* Task goal: Report only how many lines of the records contain the word "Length".

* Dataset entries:
==================================================
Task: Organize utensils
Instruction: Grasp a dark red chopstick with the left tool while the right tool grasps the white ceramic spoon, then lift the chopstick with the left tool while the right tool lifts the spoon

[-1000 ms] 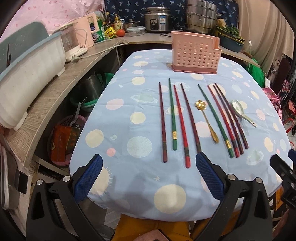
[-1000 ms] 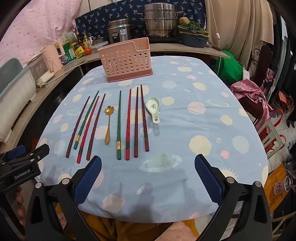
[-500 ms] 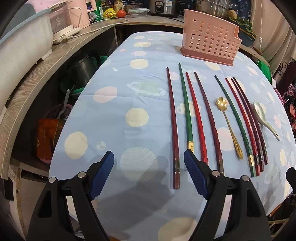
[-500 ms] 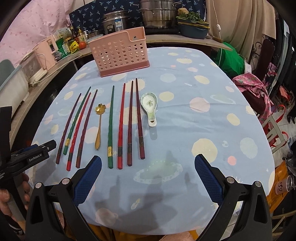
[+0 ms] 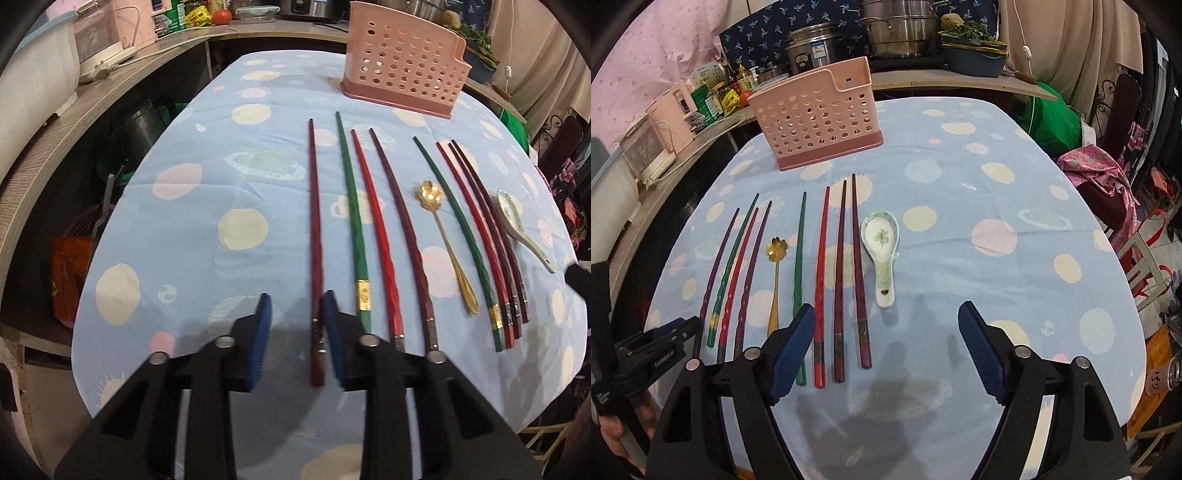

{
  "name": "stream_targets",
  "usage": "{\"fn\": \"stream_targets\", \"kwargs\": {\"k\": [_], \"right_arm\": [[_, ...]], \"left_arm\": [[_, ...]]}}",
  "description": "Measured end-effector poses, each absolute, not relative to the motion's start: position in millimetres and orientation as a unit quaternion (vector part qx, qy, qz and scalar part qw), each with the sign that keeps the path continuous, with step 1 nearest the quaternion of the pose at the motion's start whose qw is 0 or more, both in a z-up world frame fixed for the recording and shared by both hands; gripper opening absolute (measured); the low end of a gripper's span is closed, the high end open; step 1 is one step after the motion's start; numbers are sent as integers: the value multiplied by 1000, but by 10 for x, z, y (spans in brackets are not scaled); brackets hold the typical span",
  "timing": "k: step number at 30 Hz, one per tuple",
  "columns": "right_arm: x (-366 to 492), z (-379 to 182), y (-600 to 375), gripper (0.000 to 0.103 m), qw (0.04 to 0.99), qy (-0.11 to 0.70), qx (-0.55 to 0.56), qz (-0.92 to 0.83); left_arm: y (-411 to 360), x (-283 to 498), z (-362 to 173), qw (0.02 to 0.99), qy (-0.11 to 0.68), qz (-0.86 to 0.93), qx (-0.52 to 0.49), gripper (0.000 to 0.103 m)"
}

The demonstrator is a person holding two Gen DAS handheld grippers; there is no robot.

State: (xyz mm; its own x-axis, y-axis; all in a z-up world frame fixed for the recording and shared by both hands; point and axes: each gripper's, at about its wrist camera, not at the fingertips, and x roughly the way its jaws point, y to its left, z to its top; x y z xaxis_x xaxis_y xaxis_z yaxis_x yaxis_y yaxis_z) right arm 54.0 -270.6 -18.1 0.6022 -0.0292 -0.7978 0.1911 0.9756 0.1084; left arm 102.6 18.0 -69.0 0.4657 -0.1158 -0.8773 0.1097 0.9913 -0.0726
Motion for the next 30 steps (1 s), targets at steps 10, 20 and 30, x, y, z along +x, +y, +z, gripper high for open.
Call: {"fn": "stream_targets", "kwargs": {"k": [10, 20, 30], "right_arm": [[984, -440, -2848, 23, 873, 470, 122, -42], [1071, -673, -2838, 16, 861, 490, 134, -30], [1039, -708, -2852, 13, 861, 489, 139, -27]], "left_arm": [[163, 996, -731, 850, 521, -80, -13, 7], [190, 994, -740, 848, 523, -84, -23, 7], [191, 953, -725, 846, 525, -87, -28, 8]]}}
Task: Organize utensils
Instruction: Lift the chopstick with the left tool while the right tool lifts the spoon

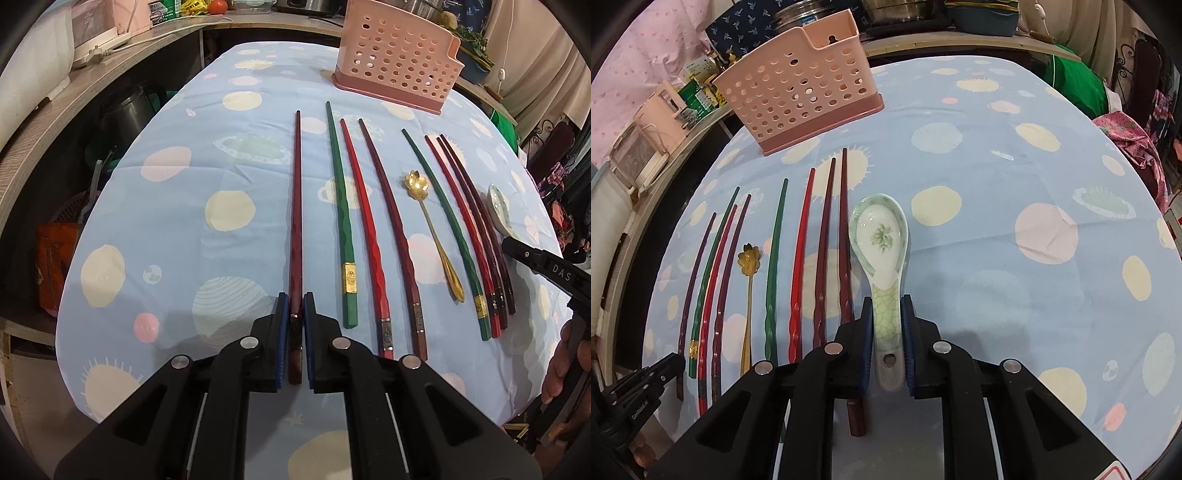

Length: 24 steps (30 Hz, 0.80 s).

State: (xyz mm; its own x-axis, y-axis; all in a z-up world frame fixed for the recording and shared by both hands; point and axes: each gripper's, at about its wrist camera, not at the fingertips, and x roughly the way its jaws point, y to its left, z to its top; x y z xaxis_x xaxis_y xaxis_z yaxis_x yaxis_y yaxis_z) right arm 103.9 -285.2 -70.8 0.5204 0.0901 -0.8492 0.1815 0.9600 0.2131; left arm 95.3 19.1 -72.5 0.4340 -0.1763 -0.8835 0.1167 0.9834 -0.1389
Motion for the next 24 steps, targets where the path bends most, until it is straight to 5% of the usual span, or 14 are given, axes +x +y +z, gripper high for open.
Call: {"fn": "stream_targets", "kwargs": {"k": [7, 12, 24], "right_arm": [[974, -535, -2894, 27, 868, 471, 157, -20], [1014, -489, -2986, 27, 868, 464, 174, -18], [981, -738, -2972, 8, 855, 483, 186, -9]], "left_arm": [[183, 919, -730, 847, 525, -87, -26, 8], [166, 918, -734, 848, 523, -85, -20, 8], [181, 919, -737, 849, 521, -86, -26, 8]]}}
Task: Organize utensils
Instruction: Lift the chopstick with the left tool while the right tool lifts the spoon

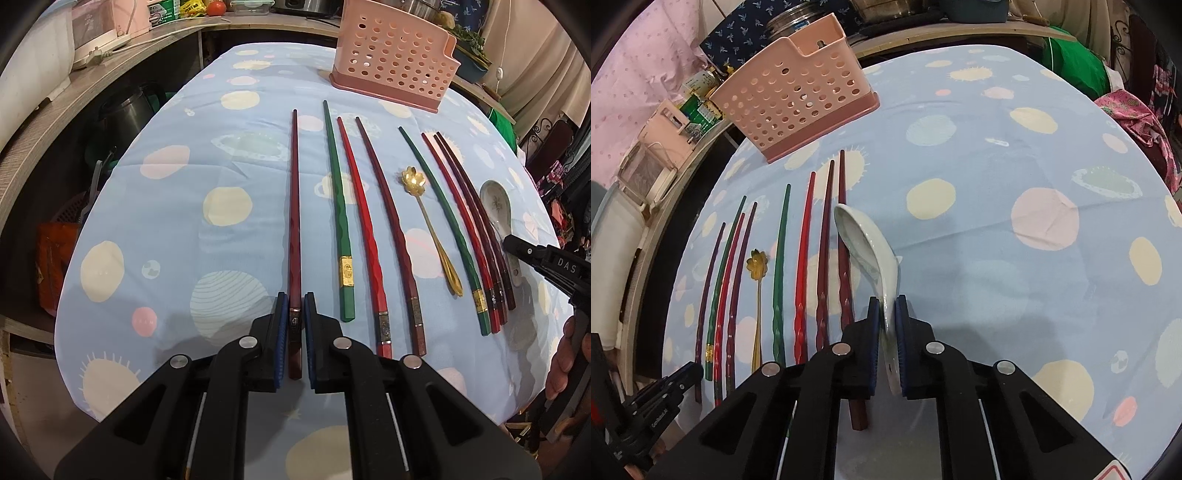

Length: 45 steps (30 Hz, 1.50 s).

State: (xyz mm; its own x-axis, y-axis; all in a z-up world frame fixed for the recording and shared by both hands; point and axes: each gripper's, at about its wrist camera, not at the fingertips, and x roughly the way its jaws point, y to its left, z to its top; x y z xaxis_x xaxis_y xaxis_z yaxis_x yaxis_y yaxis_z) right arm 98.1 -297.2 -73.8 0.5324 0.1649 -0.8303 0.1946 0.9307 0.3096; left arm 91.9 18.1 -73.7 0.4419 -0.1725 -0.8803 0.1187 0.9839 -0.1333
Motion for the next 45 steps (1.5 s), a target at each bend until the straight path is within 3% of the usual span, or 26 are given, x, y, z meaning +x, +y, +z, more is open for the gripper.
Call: {"fn": "stream_targets", "kwargs": {"k": [14, 31, 38, 45], "right_arm": [[847, -478, -3085, 8, 870, 457, 184, -33], [950, 88, -3250, 8, 889, 420, 177, -46], [1093, 39, -3264, 8, 879, 443, 171, -46], [1136, -373, -3312, 8, 843, 494, 207, -37]], "left_arm": [[270, 856, -585, 854, 510, -92, -43, 7], [441, 1218, 636, 911, 398, -77, -71, 7], [430, 1434, 931, 924, 368, -76, -73, 7], [340, 1544, 1004, 927, 359, -83, -70, 7]]}}
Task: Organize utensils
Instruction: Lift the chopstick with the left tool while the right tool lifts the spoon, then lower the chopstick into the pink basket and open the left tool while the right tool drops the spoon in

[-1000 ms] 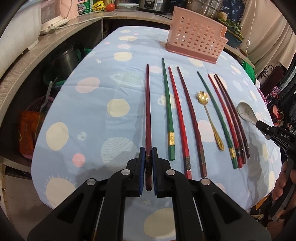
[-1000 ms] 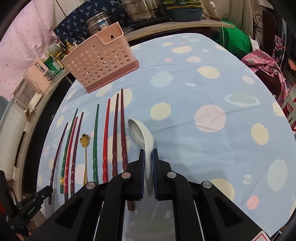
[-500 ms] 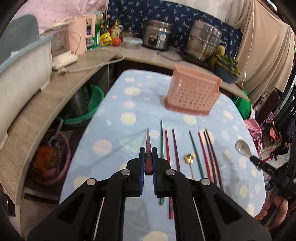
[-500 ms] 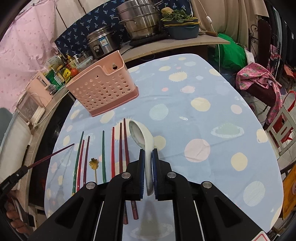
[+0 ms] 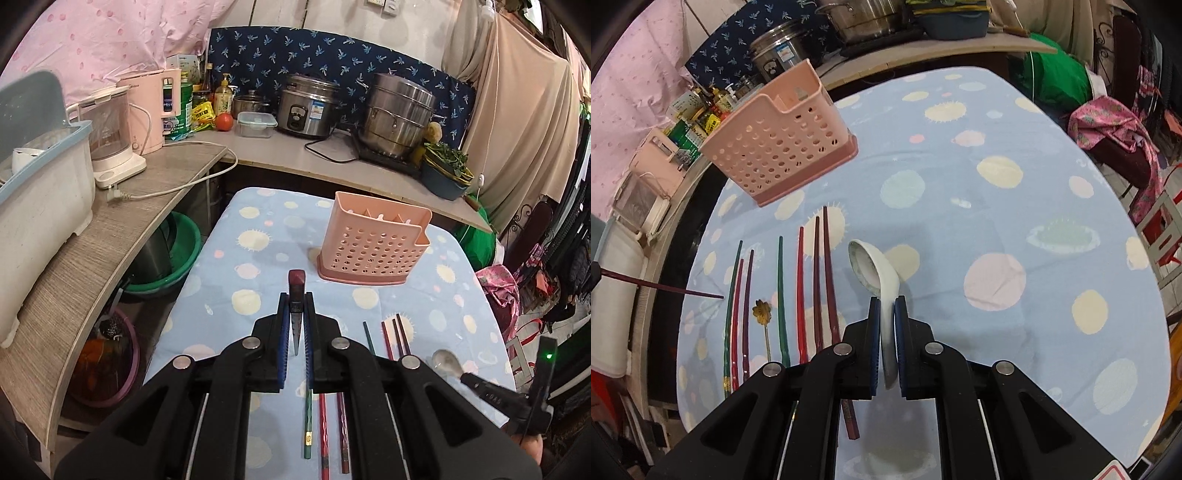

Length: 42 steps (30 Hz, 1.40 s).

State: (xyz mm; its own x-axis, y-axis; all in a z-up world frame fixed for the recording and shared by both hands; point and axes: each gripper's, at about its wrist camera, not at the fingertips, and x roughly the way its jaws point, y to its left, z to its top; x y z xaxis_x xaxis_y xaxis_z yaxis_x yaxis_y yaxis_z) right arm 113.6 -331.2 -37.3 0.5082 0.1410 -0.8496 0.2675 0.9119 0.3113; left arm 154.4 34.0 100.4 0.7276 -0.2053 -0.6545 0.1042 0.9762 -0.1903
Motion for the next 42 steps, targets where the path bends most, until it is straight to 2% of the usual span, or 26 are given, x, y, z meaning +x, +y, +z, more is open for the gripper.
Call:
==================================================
* Result below: 3